Crispo - Excel Challenge 49 2025

excel-challenges
weekly-exercises
Easy Sunday Excel Challenge
Published

December 7, 2025

Illustration for Crispo - Excel Challenge 49 2025

Challenge Description

Easy Sunday Excel Challenge

⭐ ⭐Sum ONLY quantities above 100

Solutions

library(tidyverse)
library(readxl)

path <- "2025-12-07/Challenge 82.xlsx"
input <- read_excel(path, range = "B2:C6")
test <- read_excel(path, range = "D2:D6")

result = input %>%
  separate_rows(`Price/Qty/Store No.`, sep = ", ") %>%
  separate_wider_delim(
    `Price/Qty/Store No.`,
    delim = "/",
    names = c("Price", "Qty", "Store No.")
  ) %>%
  mutate(Qty = ifelse(as.integer(Qty) > 100, as.integer(Qty), 0L)) %>%
  summarise(`Total Quantity` = sum(as.integer(Qty)), .by = Date)

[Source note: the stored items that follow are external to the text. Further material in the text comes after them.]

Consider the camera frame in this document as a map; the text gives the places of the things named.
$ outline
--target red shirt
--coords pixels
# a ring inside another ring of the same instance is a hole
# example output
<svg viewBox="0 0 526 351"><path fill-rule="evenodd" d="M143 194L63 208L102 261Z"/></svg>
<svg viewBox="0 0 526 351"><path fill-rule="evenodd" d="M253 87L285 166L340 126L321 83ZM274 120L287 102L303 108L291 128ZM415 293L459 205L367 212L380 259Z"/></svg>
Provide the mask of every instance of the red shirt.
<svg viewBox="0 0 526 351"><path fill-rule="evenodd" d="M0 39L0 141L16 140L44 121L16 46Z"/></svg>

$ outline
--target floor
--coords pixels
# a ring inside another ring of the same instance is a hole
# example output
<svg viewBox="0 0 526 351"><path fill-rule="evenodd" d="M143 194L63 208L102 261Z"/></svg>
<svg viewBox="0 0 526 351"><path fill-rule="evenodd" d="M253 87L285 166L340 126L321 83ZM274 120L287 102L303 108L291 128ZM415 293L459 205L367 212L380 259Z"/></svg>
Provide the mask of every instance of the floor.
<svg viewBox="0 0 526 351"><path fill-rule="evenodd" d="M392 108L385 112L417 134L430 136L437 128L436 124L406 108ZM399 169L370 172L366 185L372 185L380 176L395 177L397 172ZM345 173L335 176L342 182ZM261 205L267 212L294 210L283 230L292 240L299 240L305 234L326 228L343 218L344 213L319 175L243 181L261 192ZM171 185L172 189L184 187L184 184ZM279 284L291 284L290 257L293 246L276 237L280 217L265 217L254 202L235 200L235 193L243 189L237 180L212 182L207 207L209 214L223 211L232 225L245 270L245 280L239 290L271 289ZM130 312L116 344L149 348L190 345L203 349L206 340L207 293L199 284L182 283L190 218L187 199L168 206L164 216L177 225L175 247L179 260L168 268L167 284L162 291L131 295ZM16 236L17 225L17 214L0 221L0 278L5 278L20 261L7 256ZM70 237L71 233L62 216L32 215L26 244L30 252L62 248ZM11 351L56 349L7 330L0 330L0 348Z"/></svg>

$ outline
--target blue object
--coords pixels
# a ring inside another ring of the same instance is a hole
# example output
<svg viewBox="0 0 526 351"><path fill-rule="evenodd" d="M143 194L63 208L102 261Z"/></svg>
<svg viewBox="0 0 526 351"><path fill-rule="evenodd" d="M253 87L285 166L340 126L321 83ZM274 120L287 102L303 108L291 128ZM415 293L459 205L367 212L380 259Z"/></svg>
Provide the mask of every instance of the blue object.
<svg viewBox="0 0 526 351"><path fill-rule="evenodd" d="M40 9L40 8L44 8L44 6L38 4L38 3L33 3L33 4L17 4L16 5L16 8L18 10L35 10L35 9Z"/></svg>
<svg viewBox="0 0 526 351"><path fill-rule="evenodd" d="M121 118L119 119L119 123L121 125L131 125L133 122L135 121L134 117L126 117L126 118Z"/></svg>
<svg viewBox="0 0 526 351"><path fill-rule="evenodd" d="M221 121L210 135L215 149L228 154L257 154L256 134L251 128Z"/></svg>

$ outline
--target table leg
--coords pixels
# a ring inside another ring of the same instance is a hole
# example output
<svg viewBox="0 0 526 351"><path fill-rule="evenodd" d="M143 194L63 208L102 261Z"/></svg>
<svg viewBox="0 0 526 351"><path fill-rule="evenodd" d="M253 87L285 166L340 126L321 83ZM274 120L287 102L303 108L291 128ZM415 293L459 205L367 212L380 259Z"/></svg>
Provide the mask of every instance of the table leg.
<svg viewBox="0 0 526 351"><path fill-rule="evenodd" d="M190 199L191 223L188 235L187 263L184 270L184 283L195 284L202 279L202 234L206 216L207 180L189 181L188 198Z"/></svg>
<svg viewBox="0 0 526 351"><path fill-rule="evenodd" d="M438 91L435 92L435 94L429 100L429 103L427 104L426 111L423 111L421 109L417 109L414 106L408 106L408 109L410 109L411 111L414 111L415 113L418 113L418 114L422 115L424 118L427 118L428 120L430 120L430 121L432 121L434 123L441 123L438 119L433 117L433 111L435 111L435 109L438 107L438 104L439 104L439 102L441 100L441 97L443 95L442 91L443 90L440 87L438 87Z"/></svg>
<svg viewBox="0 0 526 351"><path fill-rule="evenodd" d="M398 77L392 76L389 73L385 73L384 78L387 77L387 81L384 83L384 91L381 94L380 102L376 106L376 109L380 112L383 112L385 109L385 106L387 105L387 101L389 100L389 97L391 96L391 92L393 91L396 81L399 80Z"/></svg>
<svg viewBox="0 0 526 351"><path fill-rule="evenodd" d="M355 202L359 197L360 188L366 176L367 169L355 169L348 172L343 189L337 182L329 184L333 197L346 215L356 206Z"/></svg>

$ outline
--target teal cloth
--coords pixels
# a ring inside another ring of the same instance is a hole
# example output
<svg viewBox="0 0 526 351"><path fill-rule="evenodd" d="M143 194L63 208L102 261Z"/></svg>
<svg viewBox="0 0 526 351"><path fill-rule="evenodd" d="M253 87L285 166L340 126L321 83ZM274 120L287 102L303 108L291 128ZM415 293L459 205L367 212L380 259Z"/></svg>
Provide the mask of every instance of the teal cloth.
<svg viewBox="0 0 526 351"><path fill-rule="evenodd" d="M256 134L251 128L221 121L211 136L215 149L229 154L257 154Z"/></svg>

all.equal(result$`Total Quantity`, test$`Total Qty`)
# [1] TRUE
  • Logic:

    • Reads the workbook range needed for the challenge

    • Aggregates or ranks values at the correct grouping level

    • Builds the intermediate helper columns that drive the final answer

  • Strengths:

    • The R solution stays compact and mirrors the workbook logic closely.
  • Areas for Improvement:

    • The code assumes the workbook layout and named ranges remain stable.
  • Gem:

    • The best part of the solution is choosing a tidy intermediate shape before producing the final answer.
import pandas as pd

path = "2025-12-07/Challenge 82.xlsx"
input_df = pd.read_excel(path, usecols="B:C", skiprows=1, nrows=4)
test = pd.read_excel(path, usecols="D:D", skiprows=1, nrows=4)

result = (
    input_df
    .assign(**{"Price/Qty/Store No.": input_df["Price/Qty/Store No."].str.split(", ")})
    .explode("Price/Qty/Store No.")
    .reset_index(drop=True)
    .assign(**{
        "Price": lambda df: df["Price/Qty/Store No."].str.split("/", expand=True)[0],
        "Qty": lambda df: pd.to_numeric(
            df["Price/Qty/Store No."].str.split("/", expand=True)[1],
            errors="coerce"
        ).fillna(0).astype(int).where(lambda x: x > 100, 0)
    })
    .groupby("Date", as_index=False)
    .agg(**{"Total Quantity": ("Qty", "sum")})
)

print(result["Total Quantity"].equals(test["Total Qty"]))
# True
  • Logic:

    • Reads the workbook range needed for the challenge

    • Aggregates or ranks values at the correct grouping level

    • Builds the intermediate helper columns that drive the final answer

  • Strengths:

    • The Python version keeps the same rule in a direct pandas-oriented workflow.
  • Areas for Improvement:

    • As with the R version, any workbook layout change would require small adjustments.
  • Gem:

    • The implementation stays close to the stated challenge instead of adding unnecessary complexity.

Difficulty Level

This task is easy to moderate:

  • The business rule is readable, but the workbook still needs a few careful transformation steps.